Abstract

Present days' nuclear physics has focused on exploring fundamental nuclear matter under extreme conditions, which can be created in modern accelerator laboratories. The opportunities offered by beams of exotic nuclei for a research in the areas of nuclear-structure physics, nucleosynthesis and nuclear astrophysics are exciting, and the large worldwide activity in the construction of radioactive-beam facilities reflects the strong scientific interest in the physics that can be probed with such beams. On the neutron-rich side of stability radioactive beams have already led to the discovery of halos in nuclei with nucleonic distributions extending to large distances. Light nuclei constitute so far the part of the nuclear landscape where the neutron dripline has been reached.
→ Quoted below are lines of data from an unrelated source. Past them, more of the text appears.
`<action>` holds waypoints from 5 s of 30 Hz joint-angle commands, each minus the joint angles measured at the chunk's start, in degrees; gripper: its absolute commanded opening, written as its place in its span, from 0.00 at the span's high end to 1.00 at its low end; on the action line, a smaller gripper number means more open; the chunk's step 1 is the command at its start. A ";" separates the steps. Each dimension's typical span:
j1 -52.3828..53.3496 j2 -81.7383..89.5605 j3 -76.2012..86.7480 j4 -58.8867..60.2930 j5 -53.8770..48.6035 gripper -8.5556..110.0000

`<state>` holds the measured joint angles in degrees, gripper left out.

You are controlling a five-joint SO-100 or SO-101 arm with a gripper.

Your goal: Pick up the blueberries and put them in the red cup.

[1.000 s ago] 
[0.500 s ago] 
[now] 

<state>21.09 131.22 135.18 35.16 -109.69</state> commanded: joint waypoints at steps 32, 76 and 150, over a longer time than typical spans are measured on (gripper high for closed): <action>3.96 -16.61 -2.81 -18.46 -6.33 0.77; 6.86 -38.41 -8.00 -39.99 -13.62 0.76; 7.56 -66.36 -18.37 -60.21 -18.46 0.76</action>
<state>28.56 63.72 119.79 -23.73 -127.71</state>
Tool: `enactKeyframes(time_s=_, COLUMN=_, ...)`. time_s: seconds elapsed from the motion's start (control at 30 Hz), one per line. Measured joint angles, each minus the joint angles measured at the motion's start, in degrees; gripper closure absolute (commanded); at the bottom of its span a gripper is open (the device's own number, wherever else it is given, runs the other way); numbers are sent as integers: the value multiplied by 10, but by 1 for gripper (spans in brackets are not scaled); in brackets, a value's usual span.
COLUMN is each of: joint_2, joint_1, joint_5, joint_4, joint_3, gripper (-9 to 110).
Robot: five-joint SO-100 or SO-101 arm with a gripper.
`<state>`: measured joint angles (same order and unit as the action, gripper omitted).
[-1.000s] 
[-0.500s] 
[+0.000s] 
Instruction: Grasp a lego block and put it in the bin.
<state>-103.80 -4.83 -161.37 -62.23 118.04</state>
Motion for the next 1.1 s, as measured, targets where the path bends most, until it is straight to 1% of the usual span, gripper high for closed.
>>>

Subsequent developments have deepened and enriched the picture of halos as a pure quantum mechanics phenomenon, where particles can be found far from each other in classically forbidden regions. Few-body dynamics plays a crucial role in every adequate description of the discovered halo properties and just few-body methods lead at the early stage to self-consistent explanations of most of the experimental findings in halo physics. We discuss experiments that probe a halo structure through studying different reactions with halo nuclei. We discuss also theoretical methods and models based on few-body approaches, which allow to extract an accurate spectroscopic information from experiments and make predictions for future experiments.